Deuxièmement, un enjeu particulier réside dans la conclusion rapide d'accords bilatéraux avec les États qui n'ont pas signé le présent accord multilatéral et qui hébergent le siège de nombreux grands groupes d'entreprises internationales. Alors que le consensus né des négociations de BEPS, cristallisé dans les recommandations des rapports finaux d'octobre 2015, doit être transposé dans le droit, il convient que tous les États s'engagent. Je pense particulièrement aux États-Unis, qui ont introduit la déclaration pays par pays dans leur droit interne pour les exercices ouverts à compter du 30 juin 2016. Selon les informations qui m'ont été transmises, les États-Unis ont proposé à la France d'engager les négociations préalables à la conclusion d'un accord bilatéral d'échange. Mais cette matière relève des prérogatives du pouvoir exécutif : le renouvellement de l'administration américaine ne peut qu'accentuer les incertitudes sur la position réelle des États-Unis sur ce dossier. Or leur implication est indispensable à deux titres : pour récupérer les données des groupes américains, mais aussi pour ne pas menacer le consensus né des négociations sur BEPS.

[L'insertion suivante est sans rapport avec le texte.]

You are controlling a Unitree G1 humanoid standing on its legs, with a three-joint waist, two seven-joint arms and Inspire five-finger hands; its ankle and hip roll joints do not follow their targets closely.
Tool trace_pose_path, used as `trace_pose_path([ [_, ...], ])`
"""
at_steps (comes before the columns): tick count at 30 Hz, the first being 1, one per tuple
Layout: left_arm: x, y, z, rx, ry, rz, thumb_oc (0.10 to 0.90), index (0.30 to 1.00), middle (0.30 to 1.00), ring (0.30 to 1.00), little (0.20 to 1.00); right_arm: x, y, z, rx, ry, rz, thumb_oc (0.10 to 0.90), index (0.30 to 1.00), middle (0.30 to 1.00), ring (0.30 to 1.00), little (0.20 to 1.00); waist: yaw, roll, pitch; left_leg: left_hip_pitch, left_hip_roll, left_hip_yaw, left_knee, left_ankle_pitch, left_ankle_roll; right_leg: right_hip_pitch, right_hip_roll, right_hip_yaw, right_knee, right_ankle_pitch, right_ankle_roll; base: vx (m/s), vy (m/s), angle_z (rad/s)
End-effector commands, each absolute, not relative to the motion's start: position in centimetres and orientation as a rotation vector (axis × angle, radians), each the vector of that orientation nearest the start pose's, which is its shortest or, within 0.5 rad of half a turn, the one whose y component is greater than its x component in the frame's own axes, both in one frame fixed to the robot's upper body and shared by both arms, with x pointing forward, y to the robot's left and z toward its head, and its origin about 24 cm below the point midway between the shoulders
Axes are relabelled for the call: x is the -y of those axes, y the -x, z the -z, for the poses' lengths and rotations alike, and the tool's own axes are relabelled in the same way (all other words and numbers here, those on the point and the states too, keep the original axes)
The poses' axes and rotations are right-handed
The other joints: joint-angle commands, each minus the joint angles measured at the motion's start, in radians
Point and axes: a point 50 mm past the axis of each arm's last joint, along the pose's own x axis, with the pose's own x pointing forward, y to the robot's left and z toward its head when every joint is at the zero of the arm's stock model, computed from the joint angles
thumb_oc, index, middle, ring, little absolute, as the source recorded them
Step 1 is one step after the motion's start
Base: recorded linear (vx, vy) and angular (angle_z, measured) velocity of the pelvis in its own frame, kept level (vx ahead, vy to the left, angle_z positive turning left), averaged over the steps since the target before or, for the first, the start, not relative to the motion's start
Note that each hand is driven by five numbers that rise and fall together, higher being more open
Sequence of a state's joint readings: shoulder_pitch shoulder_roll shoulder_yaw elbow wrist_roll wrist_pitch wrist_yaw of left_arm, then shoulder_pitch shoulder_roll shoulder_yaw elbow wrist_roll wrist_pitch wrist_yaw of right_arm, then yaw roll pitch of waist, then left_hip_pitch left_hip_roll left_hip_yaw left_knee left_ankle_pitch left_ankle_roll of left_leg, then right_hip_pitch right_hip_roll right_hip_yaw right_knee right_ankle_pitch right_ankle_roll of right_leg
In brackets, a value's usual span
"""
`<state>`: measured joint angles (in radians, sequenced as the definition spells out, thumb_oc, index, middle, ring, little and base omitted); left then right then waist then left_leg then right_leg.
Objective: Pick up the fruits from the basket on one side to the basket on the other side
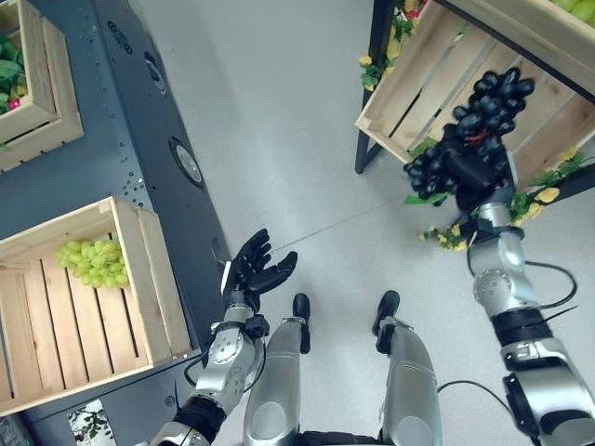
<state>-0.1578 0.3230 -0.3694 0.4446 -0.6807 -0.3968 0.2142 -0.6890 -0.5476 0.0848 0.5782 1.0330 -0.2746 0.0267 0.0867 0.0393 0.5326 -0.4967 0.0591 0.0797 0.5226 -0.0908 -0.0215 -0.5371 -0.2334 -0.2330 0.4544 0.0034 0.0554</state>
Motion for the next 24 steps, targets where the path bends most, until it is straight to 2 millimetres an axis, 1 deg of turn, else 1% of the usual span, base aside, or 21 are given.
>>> trace_pose_path([
  [1, -17.7, -27.1, -3.9, 0.143, 0.286, -0.025, 0.800, 0.900, 0.900, 0.900, 0.900, 28.9, -35.3, -28.7, 0.778, -0.556, 0.094, 0.400, 0.300, 0.300, 0.300, 0.300, 0.024, 0.018, -0.013, -0.028, -0.056, -0.005, 0.094, -0.040, 0.022, 0.084, 0.023, -0.006, 0.141, -0.098, -0.045, 0.02, 0.003, 0.04],
  [3, -17.8, -27.0, -4.0, 0.145, 0.287, -0.024, 0.800, 0.900, 0.900, 0.900, 0.900, 29.4, -35.4, -29.0, 0.767, -0.580, 0.105, 0.400, 0.300, 0.300, 0.300, 0.300, 0.027, 0.019, -0.013, -0.028, -0.057, -0.007, 0.092, -0.040, 0.023, 0.086, 0.024, -0.009, 0.138, -0.096, -0.045, 0.00, 0.000, 0.00],
  [4, -17.9, -27.0, -4.0, 0.145, 0.288, -0.026, 0.800, 0.900, 0.900, 0.900, 0.900, 30.3, -35.9, -29.2, 0.718, -0.606, 0.129, 0.400, 0.300, 0.300, 0.300, 0.300, 0.037, 0.020, -0.013, -0.028, -0.058, -0.009, 0.094, -0.040, 0.025, 0.087, 0.022, -0.012, 0.139, -0.095, -0.045, 0.00, 0.000, 0.00],
  [5, -18.0, -27.0, -4.0, 0.144, 0.287, -0.025, 0.800, 0.900, 0.900, 0.900, 0.900, 30.7, -36.1, -29.2, 0.689, -0.616, 0.143, 0.400, 0.300, 0.300, 0.300, 0.300, 0.041, 0.019, -0.013, -0.028, -0.059, -0.011, 0.097, -0.041, 0.027, 0.088, 0.021, -0.014, 0.141, -0.094, -0.046, 0.05, -0.032, 0.03],
  [6, -18.1, -26.9, -4.0, 0.140, 0.281, -0.022, 0.800, 0.900, 0.900, 0.900, 0.900, 31.6, -36.4, -29.0, 0.641, -0.700, 0.189, 0.400, 0.300, 0.300, 0.300, 0.300, 0.048, 0.018, -0.013, -0.029, -0.059, -0.015, 0.103, -0.044, 0.031, 0.087, 0.018, -0.015, 0.151, -0.093, -0.046, 0.05, -0.029, 0.00],
  [7, -18.1, -26.9, -4.0, 0.140, 0.282, -0.022, 0.800, 0.900, 0.900, 0.900, 0.900, 31.7, -36.4, -29.0, 0.636, -0.707, 0.191, 0.400, 0.300, 0.300, 0.300, 0.300, 0.049, 0.019, -0.013, -0.030, -0.059, -0.015, 0.105, -0.044, 0.032, 0.085, 0.018, -0.015, 0.153, -0.094, -0.046, 0.05, -0.044, 0.04],
  [8, -18.2, -26.9, -4.0, 0.139, 0.278, -0.017, 0.800, 0.900, 0.900, 0.900, 0.900, 32.3, -36.5, -28.6, 0.605, -0.767, 0.232, 0.400, 0.300, 0.300, 0.300, 0.300, 0.053, 0.019, -0.013, -0.031, -0.060, -0.017, 0.108, -0.047, 0.035, 0.084, 0.016, -0.017, 0.158, -0.094, -0.045, 0.03, -0.047, 0.06],
  [9, -18.3, -26.9, -4.1, 0.141, 0.271, -0.009, 0.800, 0.900, 0.900, 0.900, 0.900, 32.8, -36.5, -28.6, 0.585, -0.784, 0.256, 0.400, 0.300, 0.300, 0.300, 0.300, 0.058, 0.019, -0.013, -0.030, -0.060, -0.018, 0.109, -0.047, 0.037, 0.087, 0.014, -0.020, 0.158, -0.094, -0.044, 0.03, -0.049, 0.06],
  [11, -18.1, -26.9, -4.2, 0.144, 0.264, -0.002, 0.800, 0.900, 0.900, 0.900, 0.900, 33.1, -36.6, -29.1, 0.576, -0.815, 0.251, 0.400, 0.300, 0.300, 0.300, 0.300, 0.062, 0.020, -0.013, -0.032, -0.062, -0.021, 0.107, -0.046, 0.038, 0.084, 0.014, -0.022, 0.162, -0.095, -0.045, 0.03, -0.024, 0.09],
  [14, -18.1, -27.0, -4.1, 0.138, 0.260, -0.002, 0.800, 0.900, 0.900, 0.900, 0.900, 33.6, -36.8, -28.9, 0.516, -0.807, 0.275, 0.400, 0.300, 0.300, 0.300, 0.300, 0.064, 0.024, -0.013, -0.033, -0.064, -0.024, 0.106, -0.046, 0.038, 0.077, 0.011, -0.022, 0.174, -0.099, -0.044, 0.03, -0.002, 0.10],
  [16, -18.1, -27.0, -4.0, 0.133, 0.260, -0.007, 0.800, 0.900, 0.900, 0.900, 0.900, 33.4, -37.0, -28.8, 0.467, -0.804, 0.280, 0.400, 0.300, 0.300, 0.300, 0.300, 0.065, 0.026, -0.013, -0.036, -0.066, -0.026, 0.106, -0.044, 0.038, 0.068, 0.009, -0.021, 0.185, -0.101, -0.045, 0.02, 0.002, 0.06],
  [19, -18.3, -26.8, -3.9, 0.130, 0.257, -0.004, 0.800, 0.900, 0.900, 0.900, 0.900, 33.6, -37.2, -28.0, 0.403, -0.786, 0.287, 0.400, 0.300, 0.300, 0.300, 0.300, 0.068, 0.028, -0.013, -0.037, -0.070, -0.027, 0.098, -0.042, 0.042, 0.059, 0.008, -0.021, 0.191, -0.105, -0.045, 0.01, -0.007, 0.03],
  [20, -18.2, -26.8, -3.8, 0.131, 0.254, 0.002, 0.800, 0.900, 0.900, 0.900, 0.900, 33.7, -37.3, -27.5, 0.371, -0.780, 0.288, 0.400, 0.300, 0.300, 0.300, 0.300, 0.070, 0.029, -0.013, -0.038, -0.072, -0.028, 0.091, -0.039, 0.043, 0.054, 0.007, -0.023, 0.191, -0.106, -0.045, 0.00, -0.033, 0.01],
  [24, -17.9, -26.8, -3.8, 0.133, 0.247, 0.011, 0.800, 0.900, 0.900, 0.900, 0.900, 33.9, -37.3, -26.7, 0.344, -0.792, 0.296, 0.400, 0.300, 0.300, 0.300, 0.300, 0.071, 0.032, -0.013, -0.042, -0.074, -0.030, 0.087, -0.039, 0.046, 0.045, 0.004, -0.025, 0.198, -0.110, -0.046, 0.00, -0.009, 0.00],
])
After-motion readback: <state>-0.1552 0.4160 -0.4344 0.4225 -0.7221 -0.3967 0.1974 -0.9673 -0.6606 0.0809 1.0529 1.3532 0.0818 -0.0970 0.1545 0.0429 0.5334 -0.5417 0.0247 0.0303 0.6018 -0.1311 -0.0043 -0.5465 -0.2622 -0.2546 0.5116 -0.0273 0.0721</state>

Troisièmement, le projet BEPS prévoit une clause de réexamen en 2020. Grâce à la mise en oeuvre rapide, un premier retour d'expérience sera possible. Pour autant, le clivage qui existait entre pays, notamment entre les États hébergeant le siège de nombreux groupes et les autres concernant les données à inclure dans la déclaration ou le seuil de chiffre d'affaires à partir duquel les entreprises y sont assujetties, pourrait à nouveau se former. Surtout, la volonté des États-Unis de préférer la conclusion d'accords bilatéraux négociés au cas par cas à un accord multilatéral souligne la nécessaire vigilance dont il faudra faire preuve dans la mise en oeuvre de l'échange automatique. Cet aspect est d'autant plus important que le multilatéralisme, s'il symbolise une volonté commune, conduit à inclure des États pour lesquels les barrières entre services fiscaux et entreprises publiques doivent encore être éprouvées.

Sous le bénéfice des observations qui précèdent, je vous propose donc d'adopter le présent projet de loi de ratification sans modification.